• Vol. 42 No. 1, 42–48
  • 15 January 2013

Is Cost-Effective Healthcare Compatible with Publicly Financed Academic Medical Centres?

ABSTRACT

Probably more than any country, Singapore has made significant investment into the biomedical enterprise as a proportion of its economy and size. This focus recently witnessed a shift towards a greater emphasis on translational and clinical development. Key to the realisation of this strategy will be Academic Medical Centres (AMCs), as a principal tool to developing and applying useful products for the market and further improving health outcomes. Here, we explore the principal value proposition of the AMC to Singapore society and its healthcare system. We question if the values inherent within academic medicine —that of inquiry, innovation, pedagogy and clinical exceptionalism—can be compatible with the seemingly paradoxical mandate of providing cost-effective or rationed healthcare.

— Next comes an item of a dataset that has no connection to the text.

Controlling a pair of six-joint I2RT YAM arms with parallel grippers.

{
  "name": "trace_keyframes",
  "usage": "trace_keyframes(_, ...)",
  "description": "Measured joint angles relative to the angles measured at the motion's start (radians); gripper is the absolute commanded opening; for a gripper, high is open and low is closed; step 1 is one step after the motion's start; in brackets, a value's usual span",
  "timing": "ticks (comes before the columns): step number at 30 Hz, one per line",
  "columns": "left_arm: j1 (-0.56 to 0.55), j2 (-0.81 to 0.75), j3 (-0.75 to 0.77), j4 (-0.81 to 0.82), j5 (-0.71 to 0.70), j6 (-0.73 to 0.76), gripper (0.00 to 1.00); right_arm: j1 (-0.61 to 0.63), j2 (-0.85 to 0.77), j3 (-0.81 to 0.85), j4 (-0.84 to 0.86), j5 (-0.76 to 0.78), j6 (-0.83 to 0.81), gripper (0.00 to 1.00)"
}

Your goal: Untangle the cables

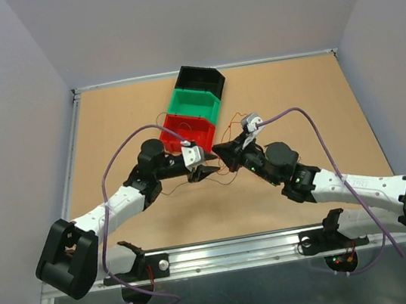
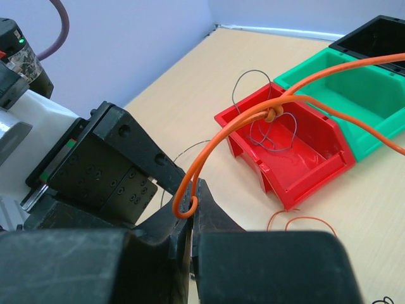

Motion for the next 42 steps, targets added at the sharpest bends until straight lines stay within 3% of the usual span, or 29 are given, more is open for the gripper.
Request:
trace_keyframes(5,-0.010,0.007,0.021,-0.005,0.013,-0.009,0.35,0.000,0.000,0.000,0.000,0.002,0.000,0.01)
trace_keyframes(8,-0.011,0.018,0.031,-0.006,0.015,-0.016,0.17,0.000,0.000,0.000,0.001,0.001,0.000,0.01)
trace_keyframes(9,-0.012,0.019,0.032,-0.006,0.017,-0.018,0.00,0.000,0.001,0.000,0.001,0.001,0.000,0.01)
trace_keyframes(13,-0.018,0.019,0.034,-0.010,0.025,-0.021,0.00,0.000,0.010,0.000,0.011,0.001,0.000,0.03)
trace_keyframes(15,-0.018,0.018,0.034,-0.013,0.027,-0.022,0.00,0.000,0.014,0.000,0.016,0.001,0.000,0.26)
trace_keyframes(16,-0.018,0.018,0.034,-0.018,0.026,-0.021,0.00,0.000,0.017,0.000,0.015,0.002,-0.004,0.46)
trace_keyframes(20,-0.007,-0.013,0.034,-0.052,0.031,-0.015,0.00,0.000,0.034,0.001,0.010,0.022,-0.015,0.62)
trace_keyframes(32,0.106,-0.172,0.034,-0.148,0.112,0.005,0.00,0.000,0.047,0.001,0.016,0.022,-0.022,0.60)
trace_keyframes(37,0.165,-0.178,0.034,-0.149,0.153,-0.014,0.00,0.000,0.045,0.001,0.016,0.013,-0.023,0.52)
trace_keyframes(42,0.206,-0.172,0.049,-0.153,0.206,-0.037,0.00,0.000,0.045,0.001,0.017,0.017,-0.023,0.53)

Nearly all legislation involves a weighing of public needs as against private desires; and likewise a weighing of relative social values.

—Louis D Brandeis

As a small island state with finite resources, Singapore’s healthcare philosophy is governed by pragmatism, rationing and cost-effectiveness (see Appendix 1 for definition) with an unrelenting emphasis on keeping healthcare spending on a fiscally sustainable path. In recent years, selected restructured hospitals have been given the expanded
mandate of promoting the development of academic medicine within Singapore’s clinical health services clusters. This mandate pushes any academic medical centre into a
potential conflict with the overarching priority of providing basic and affordable healthcare and raises deeper questions about the cost-intensive role of medical research in the context of publicly financed healthcare institutions.